Immigrant's Trunk


CMC 72-683; CD95 707

Height: 51 cm, length: 92 cm, width: 48 cm; CMC 72-683

This trunk is decorated in the Mennonite German tradition with birds and flowers. Around the handles is a geometric design with traditional motifs. The trunk also has a painted inscription, gemacht im jahre 1865, "made in the year 1865". When the trunk was acquired by the Canadian Museum of Civilization, curators learned that it had travelled with a Mennonite family from Germany to Saskatchewan, then to Mexico and back to Saskatchewan.

It was only very recently that closets became a standard element of residential architecture. Small houses all over the world had barely enough room for their occupants – which often included domestic animals. There was certainly no "wasted" space for hanging clothes. You can see why the trunk, in a stunning variety of shapes and sizes, became the accepted storage facility.
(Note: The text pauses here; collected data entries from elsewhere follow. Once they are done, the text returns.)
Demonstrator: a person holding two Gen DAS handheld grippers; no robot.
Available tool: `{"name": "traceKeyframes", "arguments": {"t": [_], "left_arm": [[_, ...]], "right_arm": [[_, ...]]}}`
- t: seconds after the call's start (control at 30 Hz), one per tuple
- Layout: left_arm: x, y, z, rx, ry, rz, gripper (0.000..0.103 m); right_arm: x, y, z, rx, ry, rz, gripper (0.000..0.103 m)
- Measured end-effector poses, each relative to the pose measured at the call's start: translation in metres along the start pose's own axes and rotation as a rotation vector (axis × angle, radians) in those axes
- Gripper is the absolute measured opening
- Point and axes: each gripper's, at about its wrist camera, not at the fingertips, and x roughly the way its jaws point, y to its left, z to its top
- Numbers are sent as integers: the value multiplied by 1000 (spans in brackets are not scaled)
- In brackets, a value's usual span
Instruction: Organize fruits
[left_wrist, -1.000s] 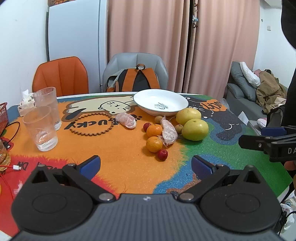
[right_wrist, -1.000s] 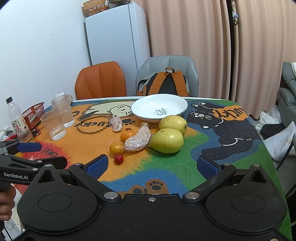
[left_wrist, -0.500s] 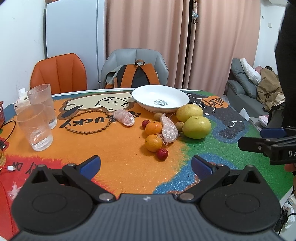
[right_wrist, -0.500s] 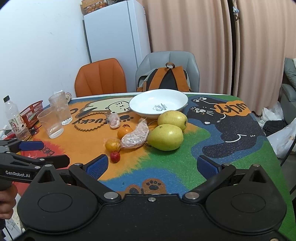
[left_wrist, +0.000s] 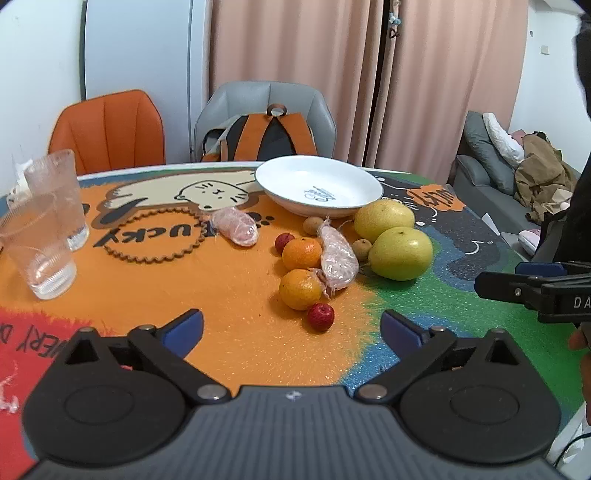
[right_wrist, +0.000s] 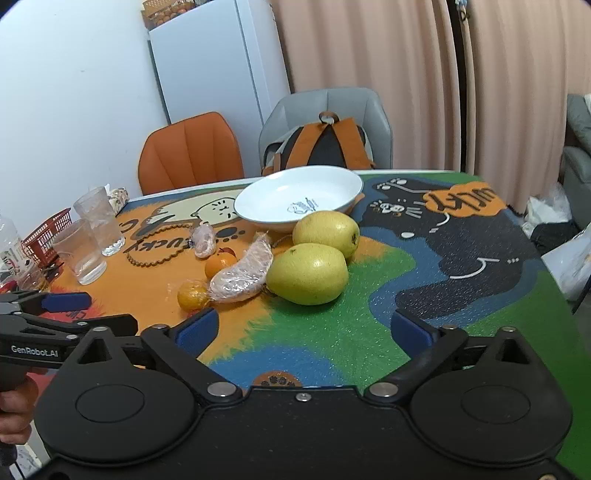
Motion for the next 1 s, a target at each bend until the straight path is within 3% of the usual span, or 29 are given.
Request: {"name": "traceKeyframes", "arguments": {"t": [0.3, 0.5, 0.73, 1.0], "left_arm": [[28, 0, 5, -10, 24, -15, 87], [49, 7, 13, -42, 50, -15, 69], [71, 11, 21, -47, 85, -15, 52], [86, 13, 32, -56, 98, -56, 52]], "right_arm": [[28, -13, 4, 33, 40, 45, 84], [44, -21, 9, 48, 61, 68, 73], [64, -26, 18, 56, 89, 70, 71], [83, -28, 28, 61, 111, 74, 72]]}}
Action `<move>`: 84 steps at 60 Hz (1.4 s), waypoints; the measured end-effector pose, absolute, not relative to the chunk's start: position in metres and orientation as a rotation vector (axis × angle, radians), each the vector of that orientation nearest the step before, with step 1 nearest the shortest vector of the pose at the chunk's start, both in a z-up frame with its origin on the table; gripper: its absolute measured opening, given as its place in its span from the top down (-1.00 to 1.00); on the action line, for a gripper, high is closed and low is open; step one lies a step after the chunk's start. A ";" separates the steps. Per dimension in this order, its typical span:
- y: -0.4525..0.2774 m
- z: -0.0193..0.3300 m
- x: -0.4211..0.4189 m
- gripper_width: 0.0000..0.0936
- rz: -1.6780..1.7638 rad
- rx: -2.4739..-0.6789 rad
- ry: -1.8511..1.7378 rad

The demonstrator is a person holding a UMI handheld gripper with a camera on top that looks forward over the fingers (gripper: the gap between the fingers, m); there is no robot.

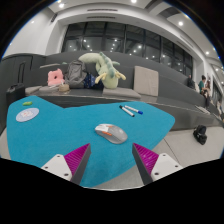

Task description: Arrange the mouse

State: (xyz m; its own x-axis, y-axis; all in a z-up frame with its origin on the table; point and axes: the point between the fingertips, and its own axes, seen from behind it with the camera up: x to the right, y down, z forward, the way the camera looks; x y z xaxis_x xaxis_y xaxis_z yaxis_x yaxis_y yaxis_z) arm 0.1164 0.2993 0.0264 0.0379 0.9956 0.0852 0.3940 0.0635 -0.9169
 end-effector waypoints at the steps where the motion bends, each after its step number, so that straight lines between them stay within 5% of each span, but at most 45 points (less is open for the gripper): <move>1: 0.300 0.024 0.112 -0.82 0.892 -1.467 -1.493; 27: 0.320 -0.023 0.004 -0.85 0.818 -1.547 -1.545; 53: 0.324 -0.035 -0.053 -0.82 0.802 -1.716 -1.558; 56: 0.320 -0.034 -0.054 -0.68 0.813 -1.724 -1.567; 57: 0.317 -0.035 -0.054 -0.41 0.821 -1.725 -1.578; 60: 0.317 -0.036 -0.054 -0.08 0.806 -1.708 -1.592; 66: 0.319 -0.037 -0.051 0.17 0.742 -1.703 -1.580; 74: 0.305 -0.023 -0.043 0.25 0.703 -1.753 -1.566; 84: 0.240 0.064 -0.031 0.26 0.782 -1.704 -1.549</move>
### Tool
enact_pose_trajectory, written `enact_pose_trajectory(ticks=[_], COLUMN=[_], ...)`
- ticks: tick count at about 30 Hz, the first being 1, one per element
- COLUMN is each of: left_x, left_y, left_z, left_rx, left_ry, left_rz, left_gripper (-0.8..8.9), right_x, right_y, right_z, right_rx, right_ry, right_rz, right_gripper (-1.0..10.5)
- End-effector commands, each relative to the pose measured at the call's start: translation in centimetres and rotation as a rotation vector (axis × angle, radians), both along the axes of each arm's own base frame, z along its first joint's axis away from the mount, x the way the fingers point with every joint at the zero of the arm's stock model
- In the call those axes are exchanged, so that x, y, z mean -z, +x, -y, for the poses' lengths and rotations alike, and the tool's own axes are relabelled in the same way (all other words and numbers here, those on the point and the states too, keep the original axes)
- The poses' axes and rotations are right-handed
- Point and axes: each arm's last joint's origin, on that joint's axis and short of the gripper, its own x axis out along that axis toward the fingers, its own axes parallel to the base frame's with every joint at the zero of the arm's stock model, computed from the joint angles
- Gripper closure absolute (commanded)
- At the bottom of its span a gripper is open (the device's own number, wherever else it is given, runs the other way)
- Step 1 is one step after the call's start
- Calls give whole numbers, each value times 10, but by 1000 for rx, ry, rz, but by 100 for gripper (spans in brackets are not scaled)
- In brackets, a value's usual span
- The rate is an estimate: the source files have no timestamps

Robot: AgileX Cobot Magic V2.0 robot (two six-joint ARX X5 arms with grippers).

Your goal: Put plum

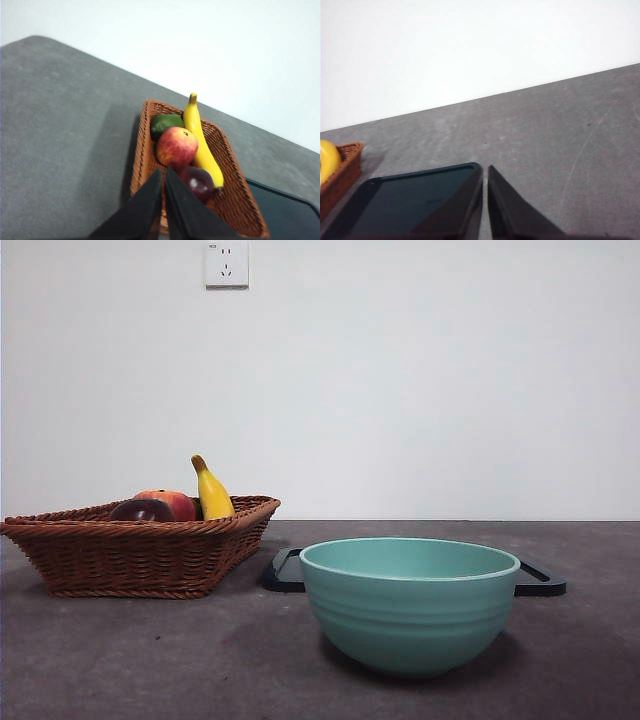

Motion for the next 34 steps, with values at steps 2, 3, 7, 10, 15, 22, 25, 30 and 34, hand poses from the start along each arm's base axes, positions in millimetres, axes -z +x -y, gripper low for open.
enact_pose_trajectory(ticks=[2,3,7,10,15,22,25,30,34], left_x=[-28,-34,-60,-76,-96,-112,-116,-120,-118], left_y=[-3,-4,-1,4,18,38,43,44,42], left_z=[1,2,4,5,9,14,16,20,20], left_rx=[47,63,134,207,354,536,591,636,642], left_ry=[6,12,57,101,148,201,226,254,248], left_rz=[7,4,-32,-83,-183,-343,-398,-426,-451], left_gripper=[804,804,804,804,804,804,804,804,804], right_x=[-28,-34,-60,-78,-105,-130,-132,-127,-122], right_y=[-4,-4,-2,3,15,31,34,41,44], right_z=[-1,-2,-4,-5,-8,-14,-18,-27,-33], right_rx=[-44,-54,-138,-207,-341,-504,-567,-669,-713], right_ry=[8,7,3,-18,-47,-75,-105,-147,-165], right_rz=[9,4,-50,-115,-241,-392,-481,-604,-662], right_gripper=[940,940,940,940,940,940,940,940,940])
Trunks were useful for another reason as well. Moths eat wool clothing with devastating effect, leaving great holes in places impossible to repair. A trunk, unlike a closet, could be sealed. If you added cedar or camphor (insect repellents discovered relatively early), you could store clothes for a long time without damage.

In times of immigration the trunk really came into its own. Not only could a family pack its worldly goods in one or two trunks, but the trunk could then serve as a piece of furniture in their new home. And finally, since trunks had flat surfaces, they were often painted or decorated in motifs that reminded the family of a life gone by or a new life to come.